On the eleventh Gert is coming as part of his survey of birds on the farm. Obviously, he did not want to start the survey before our summer migrants join us. Among the birds he will certainly see on the farm are the large number of goslings by the scrape! And while in that area I hope he enjoys the larks which once again seem happy to be here.
I have referred to our continued practice of not cutting every square inch of the lawns. We also are once again not cutting the verges to the drive. Untidy I know, but the other day I counted twelve different wildflowers, and the Ladies smock has spread greatly. Something to really celebrate! And just recently there was a national plea that all gardeners should adopt this approach as the common daisy is, it seems, becoming far less common.
My interest in looking to relate the past to the present does I know, open me to the charge of historicism, but I do not see myself in that light. After all, how could one not be affected by Karl Popper’s analytic destruction of that concept. But this concern extends, or perhaps was initiated by, the failure in school and university teaching, to recognise that subjects should not be isolated into separate glass cylinders, and no doubt, consequent on that, fail to see how so much of history, for example is affected by the weather, the geology and the nature of the landscape and not only human beings.
The past may affect the future but does not determine it.
A conversation at lunchtime about wars in the 17th century suddenly reminded me that, and I again referred to this last week, my not having any history teaching at secondary school. This was true, but when I think about it more carefully, I have to accept how much as children was available then but not today.
Reviewing mentally the children’s reading books of the pair of us, many kept both with the thought that our children might read them and an emotional difficulty in just throwing them away, forced me to recognise the vast difference between what middle class children from literate parents read and the children’s books of today. Leaving aside authors like Rosemary Sutcliffe, there were a host of writers like the Treece brothers who felt very happy about exploring history, especially from the point of view of ordinary people. Writers such as C H Marshall directly addressed history in books such as ‘Our Island History’.
Secondly our generation, as children had none of the distractions of today. The radio was important, and ‘Children’s Hour’ was rather different from what is available today. Books were a normal part of life and, if like me, health might mean much time spent in bed, reading became and stayed an indelible part of life even up to this moment.

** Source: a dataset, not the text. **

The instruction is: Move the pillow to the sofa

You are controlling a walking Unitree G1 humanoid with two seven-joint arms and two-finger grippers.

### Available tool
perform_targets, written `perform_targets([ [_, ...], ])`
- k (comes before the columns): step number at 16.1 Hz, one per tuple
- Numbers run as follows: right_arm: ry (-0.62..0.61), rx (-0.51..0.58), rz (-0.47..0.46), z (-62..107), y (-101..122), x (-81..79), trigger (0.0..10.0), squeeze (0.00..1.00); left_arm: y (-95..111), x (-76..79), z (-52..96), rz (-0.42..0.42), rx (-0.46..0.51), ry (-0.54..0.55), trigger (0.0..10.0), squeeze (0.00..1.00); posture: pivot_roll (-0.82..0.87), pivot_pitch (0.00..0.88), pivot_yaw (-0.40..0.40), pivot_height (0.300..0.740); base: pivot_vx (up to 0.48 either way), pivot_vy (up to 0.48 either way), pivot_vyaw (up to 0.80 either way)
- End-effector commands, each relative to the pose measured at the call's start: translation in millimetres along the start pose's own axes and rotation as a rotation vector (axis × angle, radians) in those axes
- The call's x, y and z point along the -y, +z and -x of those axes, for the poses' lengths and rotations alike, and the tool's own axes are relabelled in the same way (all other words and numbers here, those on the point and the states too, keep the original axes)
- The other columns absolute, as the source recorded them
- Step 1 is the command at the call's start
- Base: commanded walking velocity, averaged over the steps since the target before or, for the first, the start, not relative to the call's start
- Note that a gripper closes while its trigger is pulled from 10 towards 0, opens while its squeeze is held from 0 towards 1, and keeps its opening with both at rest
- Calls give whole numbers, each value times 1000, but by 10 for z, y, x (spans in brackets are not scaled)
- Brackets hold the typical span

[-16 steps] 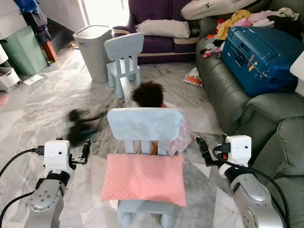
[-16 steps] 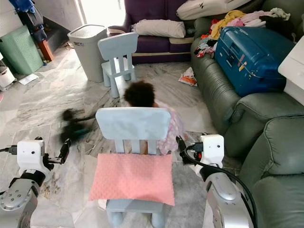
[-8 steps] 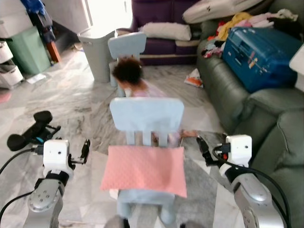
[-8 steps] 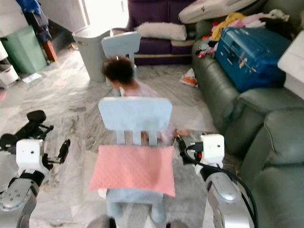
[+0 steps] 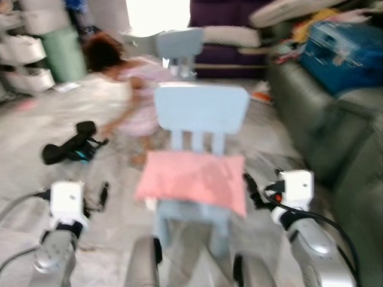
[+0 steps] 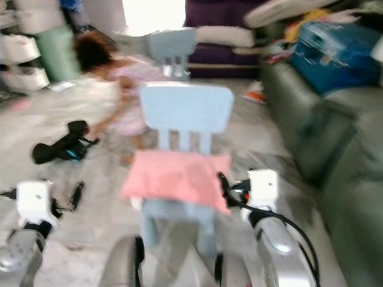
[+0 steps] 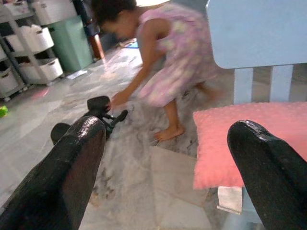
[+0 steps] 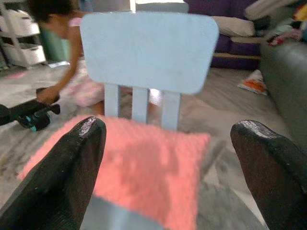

If your parents did not have a book you wanted to read, the local library had a children’s section almost as large as the adult section.
In fact, to be ridiculously frank, books are as important to me as alcohol is to others.
Finally, the language used at home and in ‘so-called’ children’s books made no concessions to readers in terms of either vocabulary or sentence construction. It is too easy to fail to have noticed how our language, spoken and written has changed. I know my writing probably illustrates this, but for me, it is too late to change. One thing that has not changed is of course the discrepancy between our speech and spelling. A question I will ask our French undergraduates is how much of their French primary education was taken up in both learning spelling and reading.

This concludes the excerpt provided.